**Collected data:**

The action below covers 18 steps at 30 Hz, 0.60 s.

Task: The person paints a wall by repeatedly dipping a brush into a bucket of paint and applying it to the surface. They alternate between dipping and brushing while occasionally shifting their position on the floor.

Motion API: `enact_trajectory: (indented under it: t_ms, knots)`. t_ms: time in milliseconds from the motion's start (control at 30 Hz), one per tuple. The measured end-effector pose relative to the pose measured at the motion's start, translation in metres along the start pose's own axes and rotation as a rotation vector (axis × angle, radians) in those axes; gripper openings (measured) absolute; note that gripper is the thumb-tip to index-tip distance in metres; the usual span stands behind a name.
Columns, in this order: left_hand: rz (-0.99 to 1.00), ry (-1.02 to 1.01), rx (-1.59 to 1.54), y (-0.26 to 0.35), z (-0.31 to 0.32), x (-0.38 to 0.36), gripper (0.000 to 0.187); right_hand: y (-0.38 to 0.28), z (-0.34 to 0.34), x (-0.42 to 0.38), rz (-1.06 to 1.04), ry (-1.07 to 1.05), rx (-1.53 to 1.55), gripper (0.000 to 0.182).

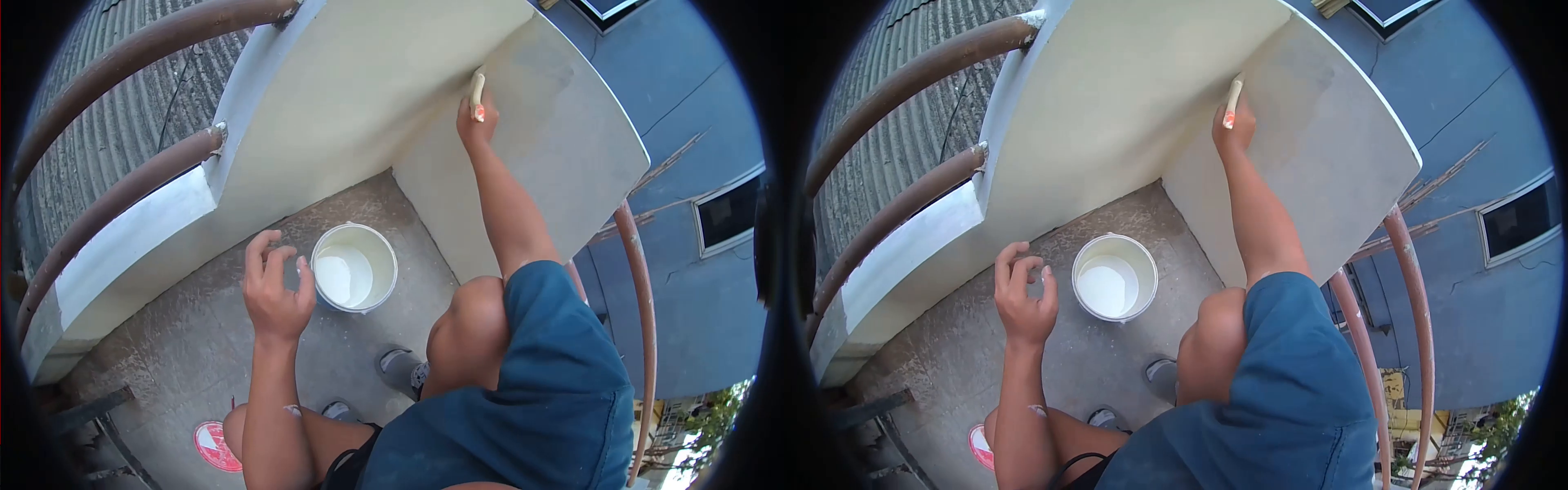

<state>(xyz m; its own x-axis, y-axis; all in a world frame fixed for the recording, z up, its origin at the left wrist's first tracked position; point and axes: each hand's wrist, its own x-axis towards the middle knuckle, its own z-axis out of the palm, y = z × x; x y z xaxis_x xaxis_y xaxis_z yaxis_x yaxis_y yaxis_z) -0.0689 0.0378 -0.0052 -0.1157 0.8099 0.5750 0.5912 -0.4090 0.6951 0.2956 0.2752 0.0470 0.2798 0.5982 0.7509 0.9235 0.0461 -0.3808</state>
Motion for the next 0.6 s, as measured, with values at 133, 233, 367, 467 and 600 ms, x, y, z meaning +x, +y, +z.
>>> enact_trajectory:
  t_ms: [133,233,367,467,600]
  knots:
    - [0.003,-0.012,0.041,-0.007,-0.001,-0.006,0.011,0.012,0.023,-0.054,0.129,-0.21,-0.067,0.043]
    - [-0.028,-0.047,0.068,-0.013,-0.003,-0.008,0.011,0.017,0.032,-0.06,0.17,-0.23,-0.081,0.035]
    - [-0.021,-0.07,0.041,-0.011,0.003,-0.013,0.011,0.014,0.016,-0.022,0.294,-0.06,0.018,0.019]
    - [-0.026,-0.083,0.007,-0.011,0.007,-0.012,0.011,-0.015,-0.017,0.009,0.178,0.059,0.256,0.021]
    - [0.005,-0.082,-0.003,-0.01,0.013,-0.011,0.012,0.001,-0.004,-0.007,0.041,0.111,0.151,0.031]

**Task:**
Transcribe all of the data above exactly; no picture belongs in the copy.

**Answer to this problem:**
The action below covers 18 steps at 30 Hz, 0.60 s.

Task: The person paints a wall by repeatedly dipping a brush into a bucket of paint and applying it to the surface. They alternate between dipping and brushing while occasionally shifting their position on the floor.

Motion API: `enact_trajectory: (indented under it: t_ms, knots)`. t_ms: time in milliseconds from the motion's start (control at 30 Hz), one per tuple. The measured end-effector pose relative to the pose measured at the motion's start, translation in metres along the start pose's own axes and rotation as a rotation vector (axis × angle, radians) in those axes; gripper openings (measured) absolute; note that gripper is the thumb-tip to index-tip distance in metres; the usual span stands behind a name.
Columns, in this order: left_hand: rz (-0.99 to 1.00), ry (-1.02 to 1.01), rx (-1.59 to 1.54), y (-0.26 to 0.35), z (-0.31 to 0.32), x (-0.38 to 0.36), gripper (0.000 to 0.187); right_hand: y (-0.38 to 0.28), z (-0.34 to 0.34), x (-0.42 to 0.38), rz (-1.06 to 1.04), ry (-1.07 to 1.05), rx (-1.53 to 1.55), gripper (0.000 to 0.182).


<state>(xyz m; its own x-axis, y-axis; all in a world frame fixed for the recording, z up, its origin at the left wrist's first tracked position; point and axes: each hand's wrist, its own x-axis towards the middle knuckle, its own z-axis out of the palm, y = z × x; x y z xaxis_x xaxis_y xaxis_z yaxis_x yaxis_y yaxis_z) -0.0689 0.0378 -0.0052 -0.1157 0.8099 0.5750 0.5912 -0.4090 0.6951 0.2956 0.2752 0.0470 0.2798 0.5982 0.7509 0.9235 0.0461 -0.3808</state>
Motion for the next 0.6 s, as measured, with values at 133, 233, 367, 467 and 600 ms, x, y, z meaning +x, +y, +z.
>>> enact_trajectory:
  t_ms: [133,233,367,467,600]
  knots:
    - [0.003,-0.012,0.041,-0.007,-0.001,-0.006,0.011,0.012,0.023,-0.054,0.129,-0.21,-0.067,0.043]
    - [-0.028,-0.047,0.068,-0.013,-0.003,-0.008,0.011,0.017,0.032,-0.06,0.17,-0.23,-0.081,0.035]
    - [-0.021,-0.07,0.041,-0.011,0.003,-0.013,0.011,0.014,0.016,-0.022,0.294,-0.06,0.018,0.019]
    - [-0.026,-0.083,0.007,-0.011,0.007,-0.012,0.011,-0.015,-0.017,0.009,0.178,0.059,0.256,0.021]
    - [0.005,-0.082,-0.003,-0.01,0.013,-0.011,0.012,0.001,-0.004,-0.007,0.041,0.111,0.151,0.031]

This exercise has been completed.